You do not have to quit Facebook.
You do not have to turn off your computer and cell phone two hours before bed.
You do not have to fast from social media for a month,
read a Russian novel, meditate for an hour every day,
or wake up before dawn to go for a run.
All you have to do is close your eyes for a minute.
All you have to do is take a deep breath for a change, feel the oxygen flow to your
arms and feet and head.
All you have to do is step onto your porch and notice the sunset,
sleep in an extra ten minutes
or maybe put some real cream in your coffee for once.
Rilke wrote to his “neighbor God”
That the wall between them was very thin:
A cry from either of them would easily break it.
Why have you been doing nothing, out of fear that you cannot do everything?
Listen, all that stuff is lovely, good for you even,
But all that is required is a word.
One real word, spoken through the wall.
Or if you can’t think of anything to say,
Just take a moment to listen.
One moment. And maybe one the next day, too.
And even if you spend the rest of the evening binge-watching Netflix
I promise that moment will be enough to break down the wall.
~Jessica Faith Kantrowitz
Go to my Facebook page to read the original Mary Oliver poem and the Rainer Maria Rilke poem.
I have a somewhat big decision to make, one that I’ve been thinking about for several months, and I’ve been pretty stressed about it. I’m so bad at making even small decisions, and the big ones can overwhelm me. I keep settling on a course of action, and trying to make it stick, but then the pros and cons will start circling back again. I’m trying to focus on the pros, that there are good things to both paths, and everything will be okay either way. I know this. But it’s not just the cons that haunt me, it’s the decision itself. I get this way even when I have to decide whether to go out for the evening or stay in. Sometimes a migraine can come as a relief, making the decision for me, even as it frustrates me with my limitations.
My friend Judith McCune Kunst is teaching a poetry class in Italy this month. Before I tell you how this ties into my big decision, let me share one of my favorite of her poems, which was published in The Atlantic in March, 2000.

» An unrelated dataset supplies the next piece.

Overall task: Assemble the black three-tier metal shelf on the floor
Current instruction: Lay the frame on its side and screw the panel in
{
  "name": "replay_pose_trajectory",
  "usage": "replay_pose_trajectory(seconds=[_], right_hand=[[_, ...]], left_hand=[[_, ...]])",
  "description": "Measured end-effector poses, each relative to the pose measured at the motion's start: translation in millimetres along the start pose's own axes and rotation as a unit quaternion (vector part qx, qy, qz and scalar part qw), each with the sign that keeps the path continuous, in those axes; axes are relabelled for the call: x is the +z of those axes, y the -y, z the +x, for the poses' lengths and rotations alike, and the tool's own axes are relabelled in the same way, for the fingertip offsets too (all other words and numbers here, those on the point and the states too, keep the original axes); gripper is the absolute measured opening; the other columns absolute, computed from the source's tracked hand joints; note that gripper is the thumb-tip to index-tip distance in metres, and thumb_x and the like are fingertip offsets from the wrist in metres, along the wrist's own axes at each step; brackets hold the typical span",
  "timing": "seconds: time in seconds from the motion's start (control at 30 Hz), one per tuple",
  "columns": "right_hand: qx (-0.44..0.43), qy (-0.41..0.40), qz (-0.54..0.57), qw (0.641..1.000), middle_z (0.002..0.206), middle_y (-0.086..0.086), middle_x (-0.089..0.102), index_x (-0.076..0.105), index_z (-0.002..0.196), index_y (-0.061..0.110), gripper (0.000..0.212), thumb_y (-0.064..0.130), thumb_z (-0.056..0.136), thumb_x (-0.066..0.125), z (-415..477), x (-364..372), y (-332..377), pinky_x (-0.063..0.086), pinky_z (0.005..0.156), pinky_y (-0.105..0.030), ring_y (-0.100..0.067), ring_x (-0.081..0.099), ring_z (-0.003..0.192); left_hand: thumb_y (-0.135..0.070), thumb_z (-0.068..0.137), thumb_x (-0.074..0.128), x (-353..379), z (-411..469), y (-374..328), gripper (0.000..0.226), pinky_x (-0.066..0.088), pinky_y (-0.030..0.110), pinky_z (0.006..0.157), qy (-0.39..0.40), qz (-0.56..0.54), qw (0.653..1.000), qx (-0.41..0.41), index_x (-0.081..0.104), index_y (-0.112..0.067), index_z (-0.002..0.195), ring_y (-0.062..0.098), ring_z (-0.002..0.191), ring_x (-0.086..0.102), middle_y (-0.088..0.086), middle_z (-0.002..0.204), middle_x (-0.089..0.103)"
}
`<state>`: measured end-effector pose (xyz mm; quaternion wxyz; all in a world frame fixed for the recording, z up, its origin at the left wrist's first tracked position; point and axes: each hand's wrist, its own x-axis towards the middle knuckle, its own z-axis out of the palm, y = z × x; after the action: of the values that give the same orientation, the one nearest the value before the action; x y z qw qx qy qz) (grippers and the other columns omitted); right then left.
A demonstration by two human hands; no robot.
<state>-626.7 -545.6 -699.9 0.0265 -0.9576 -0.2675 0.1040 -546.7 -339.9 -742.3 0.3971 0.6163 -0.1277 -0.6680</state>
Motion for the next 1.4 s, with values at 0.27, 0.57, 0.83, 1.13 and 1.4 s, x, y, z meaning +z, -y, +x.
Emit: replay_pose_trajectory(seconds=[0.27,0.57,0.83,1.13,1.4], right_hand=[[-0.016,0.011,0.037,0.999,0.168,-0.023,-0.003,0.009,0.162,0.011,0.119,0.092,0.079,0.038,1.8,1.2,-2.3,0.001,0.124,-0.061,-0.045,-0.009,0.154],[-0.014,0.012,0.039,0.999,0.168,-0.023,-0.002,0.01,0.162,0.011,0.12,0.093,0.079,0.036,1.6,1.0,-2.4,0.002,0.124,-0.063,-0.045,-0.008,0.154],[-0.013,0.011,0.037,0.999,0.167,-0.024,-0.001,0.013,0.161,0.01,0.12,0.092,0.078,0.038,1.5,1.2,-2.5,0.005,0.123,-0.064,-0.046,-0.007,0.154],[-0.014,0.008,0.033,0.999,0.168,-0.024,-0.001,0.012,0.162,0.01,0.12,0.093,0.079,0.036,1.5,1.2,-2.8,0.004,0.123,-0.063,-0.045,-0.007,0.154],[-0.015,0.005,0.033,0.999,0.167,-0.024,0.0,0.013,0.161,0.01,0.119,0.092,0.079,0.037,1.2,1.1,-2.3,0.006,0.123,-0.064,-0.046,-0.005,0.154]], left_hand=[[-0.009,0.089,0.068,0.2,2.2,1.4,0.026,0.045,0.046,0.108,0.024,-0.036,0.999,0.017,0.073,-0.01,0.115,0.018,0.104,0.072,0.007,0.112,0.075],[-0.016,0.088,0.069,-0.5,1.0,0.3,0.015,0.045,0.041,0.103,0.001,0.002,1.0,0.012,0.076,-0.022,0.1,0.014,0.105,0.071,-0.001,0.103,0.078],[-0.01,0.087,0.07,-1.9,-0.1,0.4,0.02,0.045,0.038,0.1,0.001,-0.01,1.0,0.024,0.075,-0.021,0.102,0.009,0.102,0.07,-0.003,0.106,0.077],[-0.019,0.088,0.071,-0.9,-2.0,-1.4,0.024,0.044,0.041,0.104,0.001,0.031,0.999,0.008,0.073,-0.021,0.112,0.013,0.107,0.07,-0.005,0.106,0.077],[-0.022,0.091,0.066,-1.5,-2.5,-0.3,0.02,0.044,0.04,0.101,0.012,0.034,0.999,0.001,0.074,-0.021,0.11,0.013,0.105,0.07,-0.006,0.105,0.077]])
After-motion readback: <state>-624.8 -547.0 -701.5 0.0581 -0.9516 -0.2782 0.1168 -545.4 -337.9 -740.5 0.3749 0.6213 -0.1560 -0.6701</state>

When Chiqui asked me if my sleep in her house
had been good, I told the truth with a sweep
of my hands: The mattress sags, I said, and left
for Spanish class.
She dragged the mattress
off its frame and propped it in the narrow hall.
She pulled the larger, slightly newer mattress off
her and her husband's bed and hauled it
back to mine.
Now when Chiqui asks me
how I've slept, I lie: Just fine, I say,
though by this time I've learned
the Spanish word for shame.
I’ll give you a moment to recover from that. It took me several before I could breathe properly again.
Are you ready to continue? Okay. So Judith is teaching a class in Italy, and ten days ago she posted on Facebook that she was traveling to Assisi, the birthplace of Saint Francis, and said to message her with prayer requests and she would pray for us in that holy place.
If you had asked me what I needed to cope with this decision-making process, I would have probably said a better to-do list, a wise advisor, or for something to happen that irrevocably made the decision for me. I realize now that this was a serious lapse of imagination. What I actually needed, and what was provided, was for a poet friend to pray for me on a sacred pilgrimage.
The nature of my decision is that I can’t really take any action on it until the end of April. There is data I won’t have till then, either. So it will be a few more weeks before events are set in motion, before I can stop thinking about it.
But in the meantime, my friend’s prayer perches like a soft bird on my shoulder, like the gentle animals to whom Saint Francis is said to have preached the gospel. I always thought they must have known it already, that Good News that we humans try to pass on to each other in broken English and Spanish and Italian. I think the birds are born knowing it. I think that’s what they sing to each other about, on these April mornings when I’ve dared to leave my bedroom window open a crack, their sweet songs reaching me in my slumber and cheering me for the day ahead.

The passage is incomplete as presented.